Le siguieron las importaciones de Piezas y accesorios para bienes de capital, donde se
destacaron las adquisiciones de partes de turbinas de gas, circuitos impresos con componentes eléctricos, partes de convertidores, lingoteras, máquinas de colar para metalurgia, acerías o fundiciones y partes y accesorios de carrocerías de vehículos automóviles.

También sobresalieron las importaciones del rubro Bienes de capital, por la compra de grupos electrógenos con motor de émbolo, cosechadoras-trilladoras, aparatos receptores
decodificadores de TV integrados de señales digitalizadas, computadoras portátiles, tractores de carretera para semirremolques y estaciones base de telefonía celular.

En términos sectoriales se observa un superávit de US$ 96 millones en el sector energético en Enero de 2011; dado que las exportaciones (US$ 467 millones) de energía superaron a las importaciones (U$S371).

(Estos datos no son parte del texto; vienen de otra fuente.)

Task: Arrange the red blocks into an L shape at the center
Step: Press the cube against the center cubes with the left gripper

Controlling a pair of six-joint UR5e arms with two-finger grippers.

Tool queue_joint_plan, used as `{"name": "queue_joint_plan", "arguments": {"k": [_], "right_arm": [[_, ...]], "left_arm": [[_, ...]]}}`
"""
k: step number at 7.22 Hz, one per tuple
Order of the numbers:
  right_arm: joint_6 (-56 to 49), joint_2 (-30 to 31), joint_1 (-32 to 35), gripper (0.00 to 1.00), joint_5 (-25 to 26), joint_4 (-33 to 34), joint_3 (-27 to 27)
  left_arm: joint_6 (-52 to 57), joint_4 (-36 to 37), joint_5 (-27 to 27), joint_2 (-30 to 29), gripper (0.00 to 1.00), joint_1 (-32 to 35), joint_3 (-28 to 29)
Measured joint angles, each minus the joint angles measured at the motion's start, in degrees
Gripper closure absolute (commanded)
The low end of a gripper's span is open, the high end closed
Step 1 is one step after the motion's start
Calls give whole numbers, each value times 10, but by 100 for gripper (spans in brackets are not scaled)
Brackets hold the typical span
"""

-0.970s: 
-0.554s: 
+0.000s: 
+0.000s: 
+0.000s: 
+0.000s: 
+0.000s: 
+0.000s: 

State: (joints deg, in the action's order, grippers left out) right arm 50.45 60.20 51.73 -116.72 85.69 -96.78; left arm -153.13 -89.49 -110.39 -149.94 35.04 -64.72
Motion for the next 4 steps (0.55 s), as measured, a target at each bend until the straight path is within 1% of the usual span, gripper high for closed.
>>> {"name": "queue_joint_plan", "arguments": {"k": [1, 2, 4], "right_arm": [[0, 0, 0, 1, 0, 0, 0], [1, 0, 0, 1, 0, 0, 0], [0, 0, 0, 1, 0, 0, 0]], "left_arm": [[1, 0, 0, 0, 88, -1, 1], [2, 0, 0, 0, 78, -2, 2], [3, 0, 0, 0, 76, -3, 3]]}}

Paralelamente, durante el mes de Enero de 2011, la balanza comercial industrial presenta un déficit del US$ 1.897 millones, forjado por una exportaciones de bienes industriales de US$ 1.888 millones y unas importaciones de productos e insumos industriales de US$ 3.900 millones.
 
Cristina Fernández
 
Ahora, vamos al discurso de la Presidente de la Nación, al presentar el Plan Estratégico Industrial 2020, que apunta a reducir en 45% las importaciones, alentar la producción en 10 sectores claves de la economía, y reducir la tasa de desocupación al 5%.
 
“Es necesario concebir al país como una unidad”, dijo la Presidente a gobernadores, ministros y empresarios que se dieron cita en el Salón de la Mujer de la Casa de Gobierno.
 
El plan prevé llegar a 2020 con un crecimiento promedio del PIB a tasas del 5%, pero con una producción industrial del 7%.
 
Además, las exportaciones, según Cristina, pasarán de US$ 68.500 millones en 2010 a US$ 136.000 millones en 2020 (Cristina no podría fundamentar seriamente cómo piensa realizar ese salto cuantitativo que le prometió su ministro Amado Boudou), mientras que las importaciones pasarán de US$ 56.443 millones a US$ 110.369 millones.
 
Según Cristina, el superávit comercial se duplicará al pasar de US$ 12.057 millones a US$ 25.631 millones.
 
En verdad es todo un dibujo destinada nada más que a
 
> legitimar la restricción a las importaciones que está desequilibrando la balanza comercial,
 
> mantener la pérdida de ventaja competitiva del tipo de cambio,
 
> justificar préstamos a empresarios amigos que, se supone, realizarán proyectos de sustitución de importaciones que casi nunca se concretarán, y
 
> disfrazar el enorme fracaso del comercio exterior argentino, ridículo cuando ocurre en tiempos que deberían ser muy favorables para las ventajas competitivas argentinas, básicamente alimentos.
 
Según Cristina, la tasa de desocupación, que a fines del año pasado, y con un crecimiento de la economía del 9,0%, quedó en el 7,3%, declinará al 5% para fines del 2020.
 
Estas metas se dan en el marco de la consolidación de “un Estado presente” que oriente el desarrollo, complementando a la iniciativa privada, “con un tipo de cambio (dólar) competitivo y superávit externo, y con una demanda interna sostenida y superávit fiscal”, destacó Cristina.
 
Fernández de Kirchner convocó a “empresarios, trabajadores, académicos, banqueros e inversores de todas las provincias del país” para integrar 10 foros de análisis de sectores productivos, con el objetivo de realizar un debate participativo y federal sobre las políticas industriales para los próximos 10 años.
 
Los sectores productivos elegidos son: Alimentos; Calzado, Textiles y Confecciones; Madera, Papel y Muebles; Material de Construcción; Bienes de capital; Maquinaria Agrícola; Autos y autopartes; Medicamentos; Software y Productos Químicos y Petroquímicos.
 
Esos sectores explican el 80% del PIB industrial y más del 60% del empleo industrial, informó el Ministerio de Industria.
 
Los primeros encuentros se realizarán el 29/03, en el que se abordará la cadena de calzado y marroquinería, el 12/04 autos y autopartes, y el 26/04 el sector de medicamentos.